• _Exercise requirements_:
Reproduce only this part of the listing: the line with "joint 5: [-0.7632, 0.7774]", plus every line after it through the last.

____ Information supplied

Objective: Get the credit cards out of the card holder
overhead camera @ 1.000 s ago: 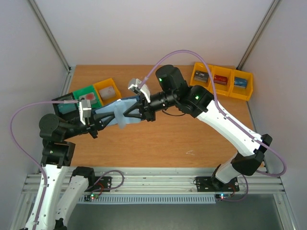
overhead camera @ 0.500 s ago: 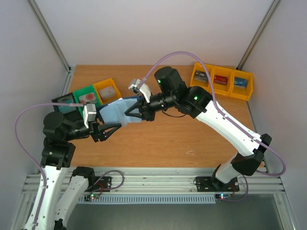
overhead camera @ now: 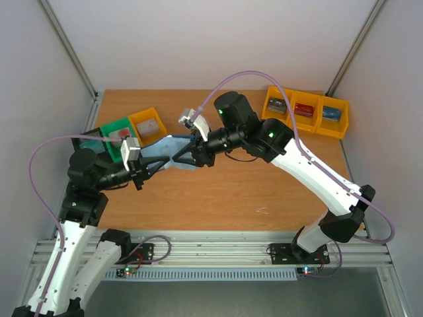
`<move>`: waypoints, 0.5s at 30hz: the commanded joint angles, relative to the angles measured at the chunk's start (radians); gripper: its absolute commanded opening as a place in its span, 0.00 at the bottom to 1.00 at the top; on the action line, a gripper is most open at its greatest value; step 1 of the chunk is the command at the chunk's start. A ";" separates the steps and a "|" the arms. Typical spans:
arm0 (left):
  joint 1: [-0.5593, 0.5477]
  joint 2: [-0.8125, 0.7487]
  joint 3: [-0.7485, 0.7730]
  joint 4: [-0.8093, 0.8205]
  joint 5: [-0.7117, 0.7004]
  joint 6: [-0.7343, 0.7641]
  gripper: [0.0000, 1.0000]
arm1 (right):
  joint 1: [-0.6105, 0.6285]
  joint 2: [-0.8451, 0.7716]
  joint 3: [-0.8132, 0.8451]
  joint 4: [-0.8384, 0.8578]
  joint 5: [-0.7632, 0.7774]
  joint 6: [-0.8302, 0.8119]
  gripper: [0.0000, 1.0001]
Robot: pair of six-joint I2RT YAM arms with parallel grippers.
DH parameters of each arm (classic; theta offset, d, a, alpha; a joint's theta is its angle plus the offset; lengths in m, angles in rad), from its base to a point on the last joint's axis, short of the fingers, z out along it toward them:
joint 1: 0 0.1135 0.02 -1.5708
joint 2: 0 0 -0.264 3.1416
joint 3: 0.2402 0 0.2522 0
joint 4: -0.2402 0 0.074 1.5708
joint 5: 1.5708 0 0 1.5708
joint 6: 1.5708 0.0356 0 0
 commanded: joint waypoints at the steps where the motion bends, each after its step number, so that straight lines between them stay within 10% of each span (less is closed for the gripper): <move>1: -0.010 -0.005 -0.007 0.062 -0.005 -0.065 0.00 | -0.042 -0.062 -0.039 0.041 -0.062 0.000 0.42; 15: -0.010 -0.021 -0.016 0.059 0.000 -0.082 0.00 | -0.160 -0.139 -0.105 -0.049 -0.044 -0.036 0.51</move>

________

• _Reply to the exercise_:
  joint 5: [-0.7632, 0.7774]
  joint 6: [-0.8302, 0.8119]
  gripper: [0.0000, 1.0001]
Robot: pair of six-joint I2RT YAM arms with parallel grippers.
DH parameters of each arm (classic; theta offset, d, a, alpha; a joint's theta is its angle plus the offset; lengths in m, angles in rad), from its base to a point on the last joint's axis, short of the fingers, z out along it toward them:
joint 1: 0 0.1135 0.02 -1.5708
joint 2: 0 0 -0.264 3.1416
joint 3: 0.2402 0 0.2522 0
joint 4: -0.2402 0 0.074 1.5708
joint 5: 1.5708 0 0 1.5708
joint 6: 1.5708 0.0356 0 0
 commanded: joint waypoints at the steps where the motion bends, each after its step number, so that straight lines between them stay within 10% of each span (less is closed for the gripper): <move>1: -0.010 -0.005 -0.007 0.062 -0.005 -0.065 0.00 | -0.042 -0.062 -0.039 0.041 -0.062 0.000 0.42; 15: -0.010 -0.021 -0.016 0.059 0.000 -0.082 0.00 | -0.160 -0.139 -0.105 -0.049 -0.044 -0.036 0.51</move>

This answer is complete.